(Excerpts from a dataset)
┌──
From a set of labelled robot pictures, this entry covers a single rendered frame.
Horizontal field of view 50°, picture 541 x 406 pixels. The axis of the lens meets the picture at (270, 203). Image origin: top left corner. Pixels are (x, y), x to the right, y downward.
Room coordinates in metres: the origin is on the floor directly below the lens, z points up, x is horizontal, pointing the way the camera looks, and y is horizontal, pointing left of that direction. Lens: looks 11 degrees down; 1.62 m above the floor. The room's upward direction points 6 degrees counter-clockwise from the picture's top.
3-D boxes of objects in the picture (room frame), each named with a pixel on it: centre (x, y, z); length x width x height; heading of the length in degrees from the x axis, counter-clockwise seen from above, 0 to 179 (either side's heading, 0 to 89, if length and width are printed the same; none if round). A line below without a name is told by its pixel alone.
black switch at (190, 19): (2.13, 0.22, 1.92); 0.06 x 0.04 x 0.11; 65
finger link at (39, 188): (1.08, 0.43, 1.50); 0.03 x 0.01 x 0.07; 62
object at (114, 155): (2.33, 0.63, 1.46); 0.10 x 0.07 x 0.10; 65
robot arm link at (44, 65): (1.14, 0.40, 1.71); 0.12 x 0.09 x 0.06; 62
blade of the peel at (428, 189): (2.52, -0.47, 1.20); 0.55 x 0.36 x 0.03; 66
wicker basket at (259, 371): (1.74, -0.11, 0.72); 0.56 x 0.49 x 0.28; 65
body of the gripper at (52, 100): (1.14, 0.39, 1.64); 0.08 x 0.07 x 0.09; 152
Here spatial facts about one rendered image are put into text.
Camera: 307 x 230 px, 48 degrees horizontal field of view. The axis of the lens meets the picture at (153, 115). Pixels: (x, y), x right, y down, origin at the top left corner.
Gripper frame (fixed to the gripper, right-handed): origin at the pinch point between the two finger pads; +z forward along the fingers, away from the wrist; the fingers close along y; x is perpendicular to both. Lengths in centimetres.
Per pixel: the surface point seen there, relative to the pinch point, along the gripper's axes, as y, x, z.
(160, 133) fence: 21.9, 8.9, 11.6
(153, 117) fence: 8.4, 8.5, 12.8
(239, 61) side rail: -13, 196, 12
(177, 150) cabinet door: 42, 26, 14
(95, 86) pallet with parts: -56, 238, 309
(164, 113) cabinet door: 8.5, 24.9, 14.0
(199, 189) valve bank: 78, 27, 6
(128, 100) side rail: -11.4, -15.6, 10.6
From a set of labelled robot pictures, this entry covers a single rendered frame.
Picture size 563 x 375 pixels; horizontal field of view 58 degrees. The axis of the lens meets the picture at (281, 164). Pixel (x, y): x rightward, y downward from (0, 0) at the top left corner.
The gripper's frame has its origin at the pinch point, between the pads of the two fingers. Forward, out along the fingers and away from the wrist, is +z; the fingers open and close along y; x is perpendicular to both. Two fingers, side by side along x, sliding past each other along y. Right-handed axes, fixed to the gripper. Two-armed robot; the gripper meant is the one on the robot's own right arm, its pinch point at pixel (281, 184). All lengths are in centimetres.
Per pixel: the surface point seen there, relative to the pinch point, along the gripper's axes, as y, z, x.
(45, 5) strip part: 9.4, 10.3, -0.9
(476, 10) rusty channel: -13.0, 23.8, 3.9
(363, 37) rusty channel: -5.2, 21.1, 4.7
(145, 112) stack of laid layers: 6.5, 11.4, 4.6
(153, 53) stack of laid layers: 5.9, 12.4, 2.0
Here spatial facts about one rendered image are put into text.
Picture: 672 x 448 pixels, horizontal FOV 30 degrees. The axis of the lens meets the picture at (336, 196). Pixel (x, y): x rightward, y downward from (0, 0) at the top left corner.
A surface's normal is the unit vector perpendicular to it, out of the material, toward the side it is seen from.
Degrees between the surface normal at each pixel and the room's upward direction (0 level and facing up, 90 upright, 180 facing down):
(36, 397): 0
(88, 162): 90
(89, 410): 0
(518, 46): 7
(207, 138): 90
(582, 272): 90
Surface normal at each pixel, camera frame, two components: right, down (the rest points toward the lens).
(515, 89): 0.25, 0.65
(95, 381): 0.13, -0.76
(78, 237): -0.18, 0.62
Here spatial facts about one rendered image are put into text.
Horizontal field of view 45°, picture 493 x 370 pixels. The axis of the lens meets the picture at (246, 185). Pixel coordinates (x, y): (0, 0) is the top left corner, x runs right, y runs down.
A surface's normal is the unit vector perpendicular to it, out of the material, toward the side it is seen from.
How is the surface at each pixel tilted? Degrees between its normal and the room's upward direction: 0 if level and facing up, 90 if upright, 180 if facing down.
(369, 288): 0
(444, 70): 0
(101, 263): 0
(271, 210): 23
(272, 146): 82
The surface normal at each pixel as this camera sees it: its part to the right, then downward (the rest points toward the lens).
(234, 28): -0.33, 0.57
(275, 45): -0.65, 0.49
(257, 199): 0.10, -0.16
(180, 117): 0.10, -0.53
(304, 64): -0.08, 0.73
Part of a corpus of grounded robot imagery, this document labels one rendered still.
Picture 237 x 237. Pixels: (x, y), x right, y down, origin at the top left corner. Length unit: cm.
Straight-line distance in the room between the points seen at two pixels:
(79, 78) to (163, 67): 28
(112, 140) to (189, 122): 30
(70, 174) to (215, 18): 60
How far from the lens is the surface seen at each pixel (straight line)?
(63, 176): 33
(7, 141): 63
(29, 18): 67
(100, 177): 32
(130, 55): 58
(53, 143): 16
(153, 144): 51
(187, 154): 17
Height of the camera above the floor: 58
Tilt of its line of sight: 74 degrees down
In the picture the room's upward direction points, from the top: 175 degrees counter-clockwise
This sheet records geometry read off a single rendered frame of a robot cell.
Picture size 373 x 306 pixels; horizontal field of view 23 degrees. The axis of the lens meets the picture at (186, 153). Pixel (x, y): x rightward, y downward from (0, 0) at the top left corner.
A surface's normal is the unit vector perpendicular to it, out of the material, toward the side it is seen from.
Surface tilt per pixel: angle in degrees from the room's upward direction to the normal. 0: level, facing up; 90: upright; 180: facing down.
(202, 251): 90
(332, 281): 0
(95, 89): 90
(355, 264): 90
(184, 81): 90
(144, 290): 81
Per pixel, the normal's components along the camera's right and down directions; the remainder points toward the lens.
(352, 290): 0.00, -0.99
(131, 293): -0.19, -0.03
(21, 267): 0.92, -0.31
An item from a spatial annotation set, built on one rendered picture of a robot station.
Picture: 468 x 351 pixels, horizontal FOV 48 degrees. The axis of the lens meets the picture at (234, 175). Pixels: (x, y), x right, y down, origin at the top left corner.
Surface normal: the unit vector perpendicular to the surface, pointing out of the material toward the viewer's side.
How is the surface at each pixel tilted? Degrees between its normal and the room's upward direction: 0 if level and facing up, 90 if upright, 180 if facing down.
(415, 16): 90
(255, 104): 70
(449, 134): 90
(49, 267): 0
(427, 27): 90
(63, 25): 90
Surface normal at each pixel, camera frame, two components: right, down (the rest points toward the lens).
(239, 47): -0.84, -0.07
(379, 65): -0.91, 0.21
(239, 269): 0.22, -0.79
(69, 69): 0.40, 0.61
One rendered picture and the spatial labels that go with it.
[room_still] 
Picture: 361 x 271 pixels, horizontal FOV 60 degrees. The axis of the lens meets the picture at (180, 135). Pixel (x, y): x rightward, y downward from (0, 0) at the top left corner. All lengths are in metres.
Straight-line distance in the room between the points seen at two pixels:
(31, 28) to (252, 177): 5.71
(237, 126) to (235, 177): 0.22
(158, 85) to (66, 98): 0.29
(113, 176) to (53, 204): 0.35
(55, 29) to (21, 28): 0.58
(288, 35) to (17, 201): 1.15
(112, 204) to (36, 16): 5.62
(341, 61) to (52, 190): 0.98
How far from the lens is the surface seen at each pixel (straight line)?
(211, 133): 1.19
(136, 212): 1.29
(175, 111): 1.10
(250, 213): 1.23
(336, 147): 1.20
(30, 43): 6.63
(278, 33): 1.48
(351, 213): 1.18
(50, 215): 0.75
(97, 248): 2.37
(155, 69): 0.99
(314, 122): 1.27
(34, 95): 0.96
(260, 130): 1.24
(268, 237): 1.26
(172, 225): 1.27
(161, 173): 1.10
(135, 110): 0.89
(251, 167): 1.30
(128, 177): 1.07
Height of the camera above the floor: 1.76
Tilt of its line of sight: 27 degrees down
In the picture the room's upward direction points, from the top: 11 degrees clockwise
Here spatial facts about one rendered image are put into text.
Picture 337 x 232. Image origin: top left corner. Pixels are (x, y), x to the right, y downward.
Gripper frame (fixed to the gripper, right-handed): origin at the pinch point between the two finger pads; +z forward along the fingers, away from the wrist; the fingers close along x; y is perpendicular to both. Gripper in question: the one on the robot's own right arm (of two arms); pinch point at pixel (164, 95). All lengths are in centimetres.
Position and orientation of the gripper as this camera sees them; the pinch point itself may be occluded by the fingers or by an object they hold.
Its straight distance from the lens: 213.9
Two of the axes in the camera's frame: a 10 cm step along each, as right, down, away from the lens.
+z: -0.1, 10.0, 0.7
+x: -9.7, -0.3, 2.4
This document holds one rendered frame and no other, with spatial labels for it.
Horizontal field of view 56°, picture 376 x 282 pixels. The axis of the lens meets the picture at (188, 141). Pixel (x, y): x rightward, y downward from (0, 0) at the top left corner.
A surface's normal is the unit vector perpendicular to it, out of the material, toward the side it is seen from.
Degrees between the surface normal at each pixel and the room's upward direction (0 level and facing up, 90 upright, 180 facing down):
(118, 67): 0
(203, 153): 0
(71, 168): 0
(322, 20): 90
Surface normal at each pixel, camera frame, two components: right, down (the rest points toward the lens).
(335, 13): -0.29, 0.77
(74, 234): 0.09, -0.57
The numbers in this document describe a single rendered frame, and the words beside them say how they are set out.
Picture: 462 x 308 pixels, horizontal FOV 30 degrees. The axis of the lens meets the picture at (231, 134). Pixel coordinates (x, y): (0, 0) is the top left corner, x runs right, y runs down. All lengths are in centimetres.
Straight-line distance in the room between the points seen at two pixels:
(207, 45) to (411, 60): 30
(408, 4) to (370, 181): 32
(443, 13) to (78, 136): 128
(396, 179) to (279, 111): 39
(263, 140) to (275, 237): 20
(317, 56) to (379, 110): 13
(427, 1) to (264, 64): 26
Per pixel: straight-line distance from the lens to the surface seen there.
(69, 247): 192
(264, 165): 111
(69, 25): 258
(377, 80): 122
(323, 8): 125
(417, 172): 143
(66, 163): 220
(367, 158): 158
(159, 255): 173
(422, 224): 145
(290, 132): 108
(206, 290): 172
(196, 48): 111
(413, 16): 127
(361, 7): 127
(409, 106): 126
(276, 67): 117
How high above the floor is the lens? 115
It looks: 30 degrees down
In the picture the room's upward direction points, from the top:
└──
WHAT THE TASK ASKS | Going through the data above, please tally the lines that contain the string "relative" and return only the total.

EXERCISE ANSWER | 2